PayPal Phishing Scam Nets Over £1m

This month we’ve been focussing on the cyber criminal tactic, phishing.

More often than not, cyber criminals mimic real organisations emails in an attempt to con users out of personal and financial information.

PayPal, is marketed as the safe way to transfer money and pay for goods. However, this safety net can be quickly pulled from underneath you.

In 2019, between October and December, people made 3,059 reports of fake ‘phishing’ PayPal emails to Action Fraud. This resulted in a total loss of £1,121,446. The main victims fell under the online marketplace category (for example eBay), whereby they have been selling goods to people.

Fraudsters, pretend to be ‘PayPal’ and send emails to victims informing them that payment has been received for the item they’re selling. This email is quickly followed by an email requesting a tracking number, all with the aim of rushing the victim into shipping the item, before they have had a chance to verify the payment.

According to the ‘Phishers’ Favourites’ report for Q4 2019, Vade Secure found that PayPal is the most impersonated brand by cyber criminals for the second consecutive quarter in a row. This is then followed by Facebook and Microsoft.

Adrien Gendre, Chief Solution Architect at Vade Secure said:

“When it comes to phishing in particular and cyber attacks in general, change is the only constant.

“Threats are evolving rapidly and they are becoming more and more credible to end users. This underscores the need for a comprehensive approach to email security combining threat detection, post-delivery remediation and on-the-fly user training as the last line of defence.”

Pauline Smith, Director of Action Fraud, said:

“We know that fraudsters will go to great lengths to target people on online marketplaces, which is why we are working hard together with our partners to highlight the threat and prevent people from falling victim.

“It is really important to follow our advice to help protect yourself and always trust your instincts – criminals will try and make unusual behaviour, like asking for a tracking number before you have sent the item, seem like a legitimate request.

“If you think you have been a victim of fraud, report it to us.”

A spokesperson for eBay, said:

 “Millions of buyers and sellers use our marketplace safely each day around the world. eBay takes privacy and security extremely seriously, which is why we continually invest heavily in measures to protect users around the clock. We also work closely with law enforcement agencies and regulatory bodies.

“Fraudsters use very sophisticated methods to try and circumvent trusted website security and we continuously enhance and update our security infrastructure to tackle new fraud trends.
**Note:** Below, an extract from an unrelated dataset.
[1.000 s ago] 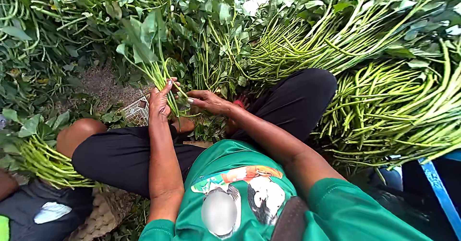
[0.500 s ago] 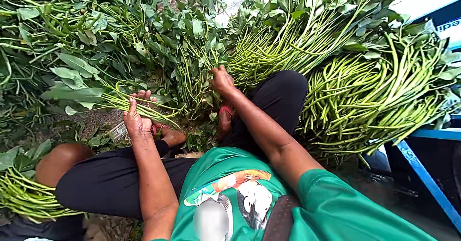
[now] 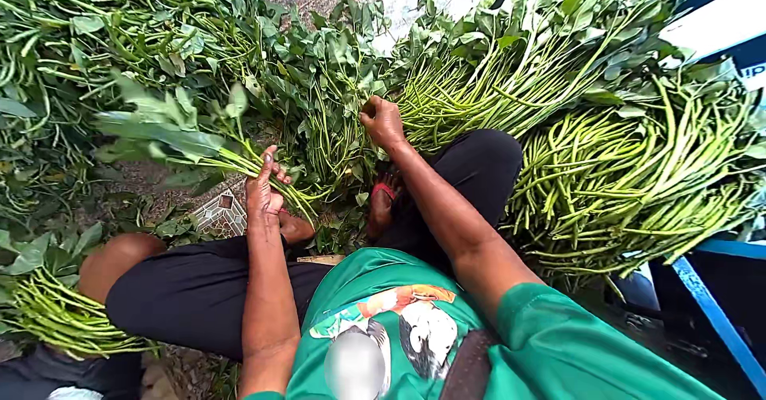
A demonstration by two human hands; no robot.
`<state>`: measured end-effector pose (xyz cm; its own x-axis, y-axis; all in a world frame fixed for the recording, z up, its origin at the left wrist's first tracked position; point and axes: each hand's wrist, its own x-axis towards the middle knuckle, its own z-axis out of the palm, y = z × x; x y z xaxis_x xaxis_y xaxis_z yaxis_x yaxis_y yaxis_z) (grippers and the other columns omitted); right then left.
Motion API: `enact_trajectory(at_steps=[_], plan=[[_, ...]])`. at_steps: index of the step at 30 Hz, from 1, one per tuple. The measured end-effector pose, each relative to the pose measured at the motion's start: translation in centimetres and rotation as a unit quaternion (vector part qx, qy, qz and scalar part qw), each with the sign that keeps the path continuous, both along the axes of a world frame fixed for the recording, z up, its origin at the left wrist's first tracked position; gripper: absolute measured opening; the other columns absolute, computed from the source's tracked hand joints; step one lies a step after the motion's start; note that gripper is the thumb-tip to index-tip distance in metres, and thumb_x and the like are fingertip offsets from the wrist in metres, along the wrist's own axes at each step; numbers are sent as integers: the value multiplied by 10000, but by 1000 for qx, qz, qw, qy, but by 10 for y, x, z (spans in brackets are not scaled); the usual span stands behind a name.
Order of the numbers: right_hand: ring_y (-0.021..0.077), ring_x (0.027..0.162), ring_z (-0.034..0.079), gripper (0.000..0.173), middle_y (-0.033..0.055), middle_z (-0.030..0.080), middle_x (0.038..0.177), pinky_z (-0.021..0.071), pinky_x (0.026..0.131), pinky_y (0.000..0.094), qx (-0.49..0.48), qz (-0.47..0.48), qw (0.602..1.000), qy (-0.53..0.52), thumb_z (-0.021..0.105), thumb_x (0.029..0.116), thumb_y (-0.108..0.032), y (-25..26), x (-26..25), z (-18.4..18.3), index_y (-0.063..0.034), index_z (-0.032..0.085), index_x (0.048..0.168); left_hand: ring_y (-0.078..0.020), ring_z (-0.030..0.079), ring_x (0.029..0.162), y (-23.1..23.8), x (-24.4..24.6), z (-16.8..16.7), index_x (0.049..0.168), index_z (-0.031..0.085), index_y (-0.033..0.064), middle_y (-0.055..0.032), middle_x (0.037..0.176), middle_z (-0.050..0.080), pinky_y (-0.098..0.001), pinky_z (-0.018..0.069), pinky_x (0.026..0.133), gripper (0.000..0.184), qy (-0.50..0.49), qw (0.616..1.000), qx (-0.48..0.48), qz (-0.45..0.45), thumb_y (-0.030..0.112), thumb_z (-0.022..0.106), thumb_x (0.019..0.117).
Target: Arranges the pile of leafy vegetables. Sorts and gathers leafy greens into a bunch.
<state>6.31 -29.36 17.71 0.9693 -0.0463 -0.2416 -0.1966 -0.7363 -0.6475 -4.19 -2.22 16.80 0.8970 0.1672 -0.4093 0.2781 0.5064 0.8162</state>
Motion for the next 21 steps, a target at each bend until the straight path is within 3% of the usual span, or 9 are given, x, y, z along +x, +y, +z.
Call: enact_trajectory(at_steps=[3,5,8,11,14,17,19,21], plan=[[311,945,723,278,178,732,1040,577,892,528,108,60,992,-18,683,970,-205,23,-45,14,11,692,1144,-39,500,525,-9,10,-7,1151,660,95,59,713,567,-182,478,513,188,38,999,-31,-12,179,507,1079],[291,878,734,271,171,732,990,605,841,516,147,108,983,-8,692,973,-209,39,-81,4,17,684,1123,-46,540,565,-13,13,-12,1150,673,65,-2,855,673,-183,474,515,206,75,996,-26,-37,172,512,1079],[363,969,720,231,205,730,1016,563,889,594,117,184,976,12,670,974,-168,56,-116,-17,21,690,1105,-46,561,571,-20,14,-19,1174,687,52,-44,966,737,-185,450,494,218,121,989,32,-83,179,544,1069],[411,1053,697,212,228,710,1104,539,907,625,60,254,965,30,639,991,-137,65,-127,-31,13,687,1133,-66,553,523,-24,11,-26,1156,704,44,-45,857,717,-193,440,447,202,181,970,128,-101,173,668,1004],[410,1048,696,198,219,708,1102,536,903,613,28,281,959,6,650,990,-150,65,-124,-43,-3,700,1112,-70,543,507,-24,9,-28,1143,691,43,-37,787,685,-205,445,434,191,206,957,158,-126,136,702,976],[367,1043,672,310,193,709,1054,471,964,607,89,247,963,68,610,1030,-283,64,-115,-51,-10,694,1150,-69,549,510,-22,8,-29,1129,678,33,-47,801,690,-200,449,432,175,201,959,150,-130,108,698,973],[298,1017,678,451,190,705,1081,521,963,519,218,163,953,135,567,1057,-368,69,-105,-51,20,633,1278,-73,564,522,-23,8,-27,1123,672,26,-50,814,684,-206,470,438,194,194,958,163,-132,100,726,952],[225,970,668,422,172,689,1108,558,874,422,343,65,927,141,592,1051,-302,80,-92,-50,24,597,1320,-69,570,530,-28,8,-21,1143,644,25,-45,820,669,-205,481,447,249,193,953,189,-137,112,751,936]])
We encourage all members to take precautions that will improve the level of security protection on their accounts.

“Don’t get caught by fake payment emails and always confirm you’ve received a PayPal payment before sending an item – check your PayPal account and ensure the payment icon in your My eBay is highlighted.”
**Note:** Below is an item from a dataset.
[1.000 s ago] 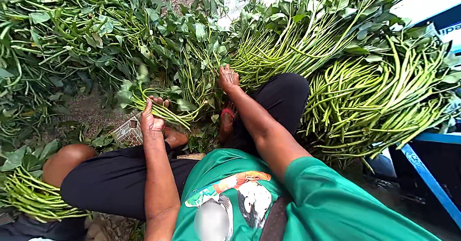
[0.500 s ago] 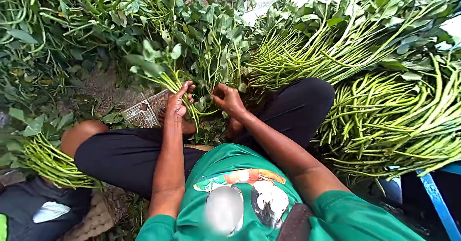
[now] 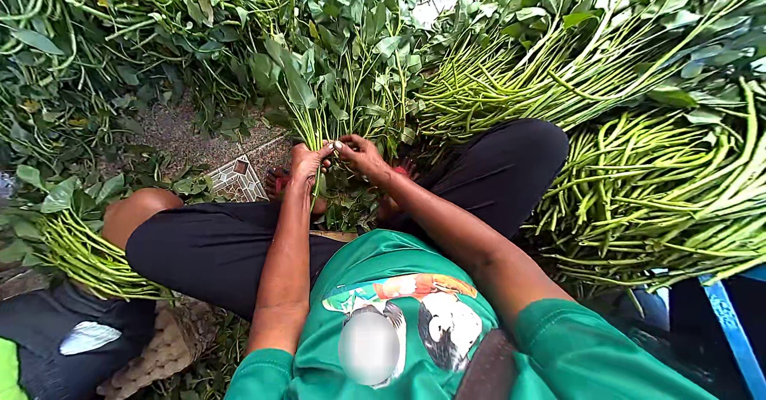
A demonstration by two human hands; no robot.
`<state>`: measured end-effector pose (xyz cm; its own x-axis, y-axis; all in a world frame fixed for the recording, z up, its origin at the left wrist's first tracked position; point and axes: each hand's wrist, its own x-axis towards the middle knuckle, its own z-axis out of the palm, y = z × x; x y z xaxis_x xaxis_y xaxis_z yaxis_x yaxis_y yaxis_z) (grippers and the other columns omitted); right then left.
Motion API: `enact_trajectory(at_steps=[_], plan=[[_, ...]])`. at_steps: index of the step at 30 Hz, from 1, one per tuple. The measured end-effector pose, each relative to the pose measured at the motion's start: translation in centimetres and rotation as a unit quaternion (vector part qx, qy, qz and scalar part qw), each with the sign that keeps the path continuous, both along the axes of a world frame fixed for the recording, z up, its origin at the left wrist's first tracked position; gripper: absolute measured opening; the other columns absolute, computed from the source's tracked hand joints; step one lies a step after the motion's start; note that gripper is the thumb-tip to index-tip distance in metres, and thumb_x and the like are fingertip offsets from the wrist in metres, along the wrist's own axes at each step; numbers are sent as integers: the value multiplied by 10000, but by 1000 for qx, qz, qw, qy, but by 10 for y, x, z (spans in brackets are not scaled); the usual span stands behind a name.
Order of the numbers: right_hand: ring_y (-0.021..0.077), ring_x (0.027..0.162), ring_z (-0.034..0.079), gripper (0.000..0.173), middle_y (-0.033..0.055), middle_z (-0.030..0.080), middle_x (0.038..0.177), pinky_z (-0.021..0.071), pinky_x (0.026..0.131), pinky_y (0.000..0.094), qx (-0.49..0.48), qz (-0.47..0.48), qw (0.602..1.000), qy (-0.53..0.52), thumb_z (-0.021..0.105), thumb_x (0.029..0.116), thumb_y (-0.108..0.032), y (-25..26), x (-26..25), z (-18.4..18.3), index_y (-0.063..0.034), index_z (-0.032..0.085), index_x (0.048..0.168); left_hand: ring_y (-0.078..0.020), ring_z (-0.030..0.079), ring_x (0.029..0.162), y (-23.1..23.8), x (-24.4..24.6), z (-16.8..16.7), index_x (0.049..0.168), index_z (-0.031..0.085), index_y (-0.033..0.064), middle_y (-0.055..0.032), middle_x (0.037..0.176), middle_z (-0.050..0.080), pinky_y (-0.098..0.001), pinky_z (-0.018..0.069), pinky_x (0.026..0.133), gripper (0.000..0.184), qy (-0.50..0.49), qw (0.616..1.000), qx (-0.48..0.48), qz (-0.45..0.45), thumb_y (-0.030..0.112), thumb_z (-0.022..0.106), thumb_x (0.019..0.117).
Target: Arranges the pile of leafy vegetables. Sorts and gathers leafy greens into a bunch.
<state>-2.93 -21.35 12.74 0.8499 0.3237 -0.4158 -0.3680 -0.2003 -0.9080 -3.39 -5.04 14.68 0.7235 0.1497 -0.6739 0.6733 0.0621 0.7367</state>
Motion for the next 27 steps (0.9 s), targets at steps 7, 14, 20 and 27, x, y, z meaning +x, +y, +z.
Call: enact_trajectory(at_steps=[7,14,20,27], plan=[[270,982,694,226,174,710,1044,545,952,473,-87,142,969,-180,673,988,-161,-2,5,21,48,732,1053,-47,536,486,35,1,10,1084,664,20,-20,786,682,-188,461,429,133,-86,992,17,96,102,688,981],[396,1191,600,492,198,672,1208,441,985,606,-266,218,909,-234,614,1004,-497,6,7,36,-43,720,1161,-45,538,474,40,-1,16,1091,661,4,-42,801,705,-180,448,413,141,-106,987,8,123,71,695,972],[369,1177,639,410,204,703,1159,398,1032,601,-253,230,908,-240,428,1108,-292,42,0,27,19,696,1114,-44,527,474,32,-4,20,1049,687,-6,-42,799,708,-179,444,424,102,-147,982,14,120,67,686,977],[456,1144,647,317,250,712,1130,393,1038,725,-334,416,842,-79,538,1069,-242,-13,-75,6,10,725,1111,-55,537,490,100,1,23,1088,652,13,-39,835,699,-187,451,423,98,-206,942,53,261,74,628,1015]])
PayPal offer the following advice:

At PayPal we go to great lengths to protect our customers in the UK, but there are still a few, simple precautions we should all take to avoids scams. Our top tips to avoid getting caught out include:

  • Log into PayPal: If you receive a suspicious email, don’t act on the message or click on any links. Instead, open your browser, log into PayPal and check for any new activity. PayPal will also email or notify you in the app if you’ve received any payments.
  • Check the basics: Look out for misspellings and grammatical errors, which can be a tell-tale sign of a scam.
  • Verify an email’s authenticity: Phishing scams will often mimic the look and feel of PayPal emails, and ask you for sensitive information – something that real PayPal emails will never do.
  • How to spot the difference: A PayPal email will address you by your first and last name, or your business name, and we will never ask you for your full password, bank account, or credit card details in a message.
  • Avoid following links: If you receive an email you think is suspicious, do not click on any links or download any attachments. You can check where a link is going before you click on it by hovering over it – does it look legitimate?
  • Keep tabs on your information: Limit the number of places where you store your payment information online by using a secure digital wallet like PayPal. If you are making a purchase online, consider using a protected payment method such as PayPal, so if your purchase doesn’t arrive or match the product description, PayPal can reimburse you.
  • Easiest of all, use common sense: If a deal seems too good to be true, it probably is! Stay clear of exceptional deals or anything that is significantly reduced in price from what you would expect to pay.

If you think that you’ve received a phishing email, you can forward it to [email protected], without changing the subject line. PayPal will let you know whether it is fraudulent.

If you have been a victim of fraud or cyber crime, report it to Action Fraud online or by calling 0300 123 2040.